→ **REQUIRED WORK**
Each line below must be set down exactly; omit any image you find.

______

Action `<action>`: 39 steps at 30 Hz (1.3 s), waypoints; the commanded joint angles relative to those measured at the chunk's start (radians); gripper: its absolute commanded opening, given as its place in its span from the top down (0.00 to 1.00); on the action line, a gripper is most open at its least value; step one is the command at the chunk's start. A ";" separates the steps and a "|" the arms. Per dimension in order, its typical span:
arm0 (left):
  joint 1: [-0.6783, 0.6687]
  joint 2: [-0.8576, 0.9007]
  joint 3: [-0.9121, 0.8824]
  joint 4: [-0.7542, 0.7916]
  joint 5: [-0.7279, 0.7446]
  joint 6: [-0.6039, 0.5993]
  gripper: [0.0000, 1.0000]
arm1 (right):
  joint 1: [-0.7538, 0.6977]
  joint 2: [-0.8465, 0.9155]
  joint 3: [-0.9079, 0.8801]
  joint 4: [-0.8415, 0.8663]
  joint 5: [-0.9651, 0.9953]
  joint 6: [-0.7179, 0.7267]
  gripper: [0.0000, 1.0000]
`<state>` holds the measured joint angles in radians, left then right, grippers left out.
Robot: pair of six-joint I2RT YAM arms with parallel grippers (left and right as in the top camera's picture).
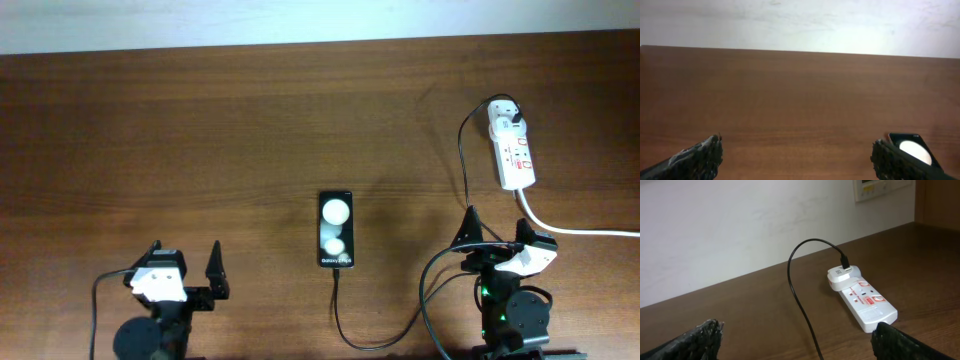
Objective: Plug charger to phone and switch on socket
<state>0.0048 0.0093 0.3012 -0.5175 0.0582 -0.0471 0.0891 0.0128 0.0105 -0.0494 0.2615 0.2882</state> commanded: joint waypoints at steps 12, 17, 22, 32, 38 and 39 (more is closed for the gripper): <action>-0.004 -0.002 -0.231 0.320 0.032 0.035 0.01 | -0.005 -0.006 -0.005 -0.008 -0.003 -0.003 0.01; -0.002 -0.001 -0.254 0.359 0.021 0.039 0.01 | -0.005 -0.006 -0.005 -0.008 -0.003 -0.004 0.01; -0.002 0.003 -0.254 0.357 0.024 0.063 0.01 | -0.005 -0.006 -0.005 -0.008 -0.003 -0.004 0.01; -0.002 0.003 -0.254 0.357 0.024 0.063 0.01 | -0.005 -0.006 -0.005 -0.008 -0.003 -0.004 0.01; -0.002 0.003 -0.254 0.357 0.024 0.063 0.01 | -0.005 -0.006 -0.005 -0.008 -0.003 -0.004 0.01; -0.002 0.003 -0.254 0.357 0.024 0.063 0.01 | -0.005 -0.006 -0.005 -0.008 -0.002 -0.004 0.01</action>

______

→ **PROBLEM SOLUTION**
Action `<action>`: 39 steps at 30 Hz (1.3 s), waypoints; the commanded joint angles relative to those measured at the chunk's start (radians); gripper: its absolute commanded opening, given as its place in its span from the top down (0.00 to 1.00); on the action line, a gripper is most open at its least value; step one is the command at the chunk's start. A ";" separates the steps and a "|" the arms. Per dimension in order, its typical span:
arm0 (left):
  joint 1: [-0.6783, 0.6687]
  joint 2: [-0.8576, 0.9007]
  joint 3: [-0.9121, 0.8824]
  joint 4: [-0.7542, 0.7916]
  joint 5: [-0.7279, 0.7446]
  joint 6: [-0.6039, 0.5993]
  gripper: [0.0000, 1.0000]
arm1 (right):
  joint 1: [-0.7538, 0.6977]
  joint 2: [-0.8465, 0.9155]
  joint 3: [-0.9079, 0.8801]
  joint 4: [-0.8415, 0.8663]
  joint 5: [-0.9651, 0.9953]
  joint 6: [-0.7179, 0.7267]
  gripper: [0.0000, 1.0000]
`<state>` holds the measured joint angles in radians, left then right, grippers left out.
Robot: pair of six-joint I2RT YAM arms with parallel grippers (left and right as in the top camera's picture).
Objective: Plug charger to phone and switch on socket
<state>0.0048 0.0093 0.3012 -0.5175 0.0582 -0.0471 0.0891 0.0128 0.0105 -0.0494 0.2615 0.2882</state> commanded: joint waypoints at steps 12, 17, 22, 32, 38 and 39 (more is closed for the gripper): <action>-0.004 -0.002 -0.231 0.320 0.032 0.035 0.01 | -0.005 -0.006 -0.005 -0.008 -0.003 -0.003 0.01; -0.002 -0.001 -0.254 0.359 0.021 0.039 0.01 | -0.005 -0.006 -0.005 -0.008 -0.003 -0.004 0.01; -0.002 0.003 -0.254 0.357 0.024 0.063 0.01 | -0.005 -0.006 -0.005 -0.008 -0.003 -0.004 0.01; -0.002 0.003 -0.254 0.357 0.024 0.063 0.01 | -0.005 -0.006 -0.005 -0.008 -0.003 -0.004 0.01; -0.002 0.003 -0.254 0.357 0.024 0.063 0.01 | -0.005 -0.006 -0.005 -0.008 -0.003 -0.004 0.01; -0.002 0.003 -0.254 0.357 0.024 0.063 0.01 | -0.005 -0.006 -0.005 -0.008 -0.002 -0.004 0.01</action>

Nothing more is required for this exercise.